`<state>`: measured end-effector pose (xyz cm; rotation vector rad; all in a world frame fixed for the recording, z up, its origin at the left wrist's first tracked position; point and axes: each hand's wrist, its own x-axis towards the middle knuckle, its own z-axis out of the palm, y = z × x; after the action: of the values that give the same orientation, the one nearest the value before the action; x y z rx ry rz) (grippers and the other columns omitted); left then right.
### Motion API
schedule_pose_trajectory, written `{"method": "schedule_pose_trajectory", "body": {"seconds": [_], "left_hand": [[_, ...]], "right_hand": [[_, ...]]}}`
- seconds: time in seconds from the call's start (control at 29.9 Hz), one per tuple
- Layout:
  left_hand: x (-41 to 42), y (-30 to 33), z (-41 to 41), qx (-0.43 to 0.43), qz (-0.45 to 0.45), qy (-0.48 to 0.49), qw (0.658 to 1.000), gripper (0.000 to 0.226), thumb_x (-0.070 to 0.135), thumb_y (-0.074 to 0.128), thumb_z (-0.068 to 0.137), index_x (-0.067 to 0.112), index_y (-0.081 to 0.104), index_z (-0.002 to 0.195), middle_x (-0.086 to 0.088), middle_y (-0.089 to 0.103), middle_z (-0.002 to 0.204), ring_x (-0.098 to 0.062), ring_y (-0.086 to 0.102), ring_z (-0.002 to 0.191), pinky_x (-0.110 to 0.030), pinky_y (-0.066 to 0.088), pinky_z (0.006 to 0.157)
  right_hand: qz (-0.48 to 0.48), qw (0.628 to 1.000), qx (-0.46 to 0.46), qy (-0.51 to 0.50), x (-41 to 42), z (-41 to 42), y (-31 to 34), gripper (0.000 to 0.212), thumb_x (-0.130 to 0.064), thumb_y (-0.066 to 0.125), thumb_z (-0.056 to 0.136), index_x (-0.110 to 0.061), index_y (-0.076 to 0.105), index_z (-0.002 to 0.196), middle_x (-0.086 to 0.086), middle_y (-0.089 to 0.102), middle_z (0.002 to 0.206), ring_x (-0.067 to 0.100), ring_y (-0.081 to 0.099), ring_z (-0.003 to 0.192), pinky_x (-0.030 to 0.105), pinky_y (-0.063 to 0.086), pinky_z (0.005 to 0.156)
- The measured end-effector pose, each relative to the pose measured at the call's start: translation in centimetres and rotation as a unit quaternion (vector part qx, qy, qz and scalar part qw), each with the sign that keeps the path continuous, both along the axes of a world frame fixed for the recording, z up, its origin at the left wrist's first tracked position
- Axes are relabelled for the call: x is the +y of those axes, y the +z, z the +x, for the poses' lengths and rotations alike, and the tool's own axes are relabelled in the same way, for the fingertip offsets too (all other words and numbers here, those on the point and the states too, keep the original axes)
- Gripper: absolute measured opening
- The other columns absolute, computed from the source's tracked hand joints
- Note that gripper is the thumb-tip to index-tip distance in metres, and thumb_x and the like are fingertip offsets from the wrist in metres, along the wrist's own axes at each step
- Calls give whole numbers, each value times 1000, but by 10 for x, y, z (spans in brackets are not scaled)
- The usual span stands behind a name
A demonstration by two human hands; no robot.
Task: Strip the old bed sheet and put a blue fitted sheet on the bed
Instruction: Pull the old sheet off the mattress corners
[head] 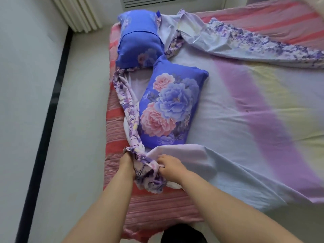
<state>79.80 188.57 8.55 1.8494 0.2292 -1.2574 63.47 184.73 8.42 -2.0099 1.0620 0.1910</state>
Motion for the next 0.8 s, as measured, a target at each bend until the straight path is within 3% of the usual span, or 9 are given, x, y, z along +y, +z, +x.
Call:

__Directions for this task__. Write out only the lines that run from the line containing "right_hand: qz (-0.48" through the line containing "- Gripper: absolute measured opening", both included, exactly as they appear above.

__Answer to this exercise__.
  right_hand: qz (-0.48 to 0.48), qw (0.628 to 1.000), qx (-0.46 to 0.46), qy (-0.51 to 0.50), x (-41 to 42), z (-41 to 42), y (-31 to 34), gripper (0.000 to 0.212), thumb_x (-0.130 to 0.064), thumb_y (-0.066 to 0.125), thumb_z (-0.056 to 0.136), index_x (-0.110 to 0.061), index_y (-0.076 to 0.105), index_z (-0.002 to 0.196), middle_x (-0.086 to 0.086), middle_y (-0.089 to 0.102), middle_z (0.002 to 0.206), ring_x (-0.067 to 0.100), ring_y (-0.081 to 0.099), ring_z (-0.003 to 0.192), pinky_x (-0.030 to 0.105), pinky_y (-0.063 to 0.086), pinky_z (0.005 to 0.156)
- The measured end-effector pose, each relative to the pose measured at the call's start: translation in centimetres and rotation as a unit quaternion (vector part qx, qy, qz and scalar part qw), each with the sign that keeps the path continuous, both along the axes of a world frame fixed for the recording, z up, its origin at the left wrist's first tracked position
- Axes are relabelled for the call: x is the +y of those axes, y the +z, z the +x, for the poses' lengths and rotations alike, and the tool's own axes are relabelled in the same way, for the fingertip offsets too (all other words and numbers here, those on the point and the states too, keep the original axes)
- Gripper: absolute measured opening

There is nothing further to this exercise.